The year is 1943. Bianca Paradiso is a pretty and ambitious eighteen-year-old studying to be an artist while her bustling, thriving hometown turns from mass-producing automobiles to rolling out fighter planes and tanks. For Bianca, national and personal conflicts begin to merge when she is asked to draw portraits of the wounded young soldiers who are filling local hospitals. Suddenly she must confront lives maimed at their outset as well as her own romantic yearnings, and she must do so at a time when another war—a war within her own family—is erupting.
PUBLISHERS WEEKLY
Leithauser's sixth novel is the story of Bea Paradiso, a character modeled after the author's late mother-in-law.

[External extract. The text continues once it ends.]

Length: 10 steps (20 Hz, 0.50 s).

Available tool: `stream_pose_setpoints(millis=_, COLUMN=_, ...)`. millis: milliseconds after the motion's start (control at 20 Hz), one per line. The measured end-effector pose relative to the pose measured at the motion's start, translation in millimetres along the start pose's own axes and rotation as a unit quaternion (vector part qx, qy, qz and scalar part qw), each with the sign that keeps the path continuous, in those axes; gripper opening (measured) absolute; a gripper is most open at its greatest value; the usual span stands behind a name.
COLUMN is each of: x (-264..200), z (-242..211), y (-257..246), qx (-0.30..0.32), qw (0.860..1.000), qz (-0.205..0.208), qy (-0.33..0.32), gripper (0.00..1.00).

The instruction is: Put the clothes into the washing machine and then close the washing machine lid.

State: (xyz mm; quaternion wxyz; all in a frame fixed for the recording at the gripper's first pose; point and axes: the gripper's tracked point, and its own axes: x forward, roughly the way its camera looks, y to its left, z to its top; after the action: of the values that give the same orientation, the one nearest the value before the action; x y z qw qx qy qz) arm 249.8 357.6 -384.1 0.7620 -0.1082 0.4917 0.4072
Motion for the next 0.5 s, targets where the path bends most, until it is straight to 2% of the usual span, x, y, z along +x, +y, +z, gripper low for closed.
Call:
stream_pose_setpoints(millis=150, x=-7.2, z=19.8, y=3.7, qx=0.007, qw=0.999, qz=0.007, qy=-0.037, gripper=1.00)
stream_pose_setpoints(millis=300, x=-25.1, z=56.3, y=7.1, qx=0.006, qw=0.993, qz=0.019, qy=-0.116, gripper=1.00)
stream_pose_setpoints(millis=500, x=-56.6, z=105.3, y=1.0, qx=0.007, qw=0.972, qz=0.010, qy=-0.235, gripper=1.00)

Early in the story, Bea volunteers to draw portraits of wounded soldiers during World War II. Given the novel's title, one might expect this unique scenario to be the premise of the book, but the few pages devoted to Bea's sketches are overwhelmed by the melodrama that dominates the rest of the story. Much is made of the rivalry between Bea's mother and her aunt Grace, which culminates into a ridiculous argument over a bathing suit malfunction. Then, of course, there is Bea's romantic life; her affections are torn between the glamorous Ronny Olsen and the bookish Henry Vander Akker. However, Henry lures Bea into an empty house leading to a strange and muddied rape scene. Despite this mishap, when Henry is killed in battle, Bea remembers him as a martyr and playfully refers to him as her "virginity-stealer." The story then inexplicably skips several years into the future, where Bea is married to Grant, a lawyer who appears out of nowhere in the novel. The second half of the book is largely nostalgic toward the characters of Bea's past-a less-than-appealing undertaking, considering that the endeavors of the first half were abandoned so unceremoniously.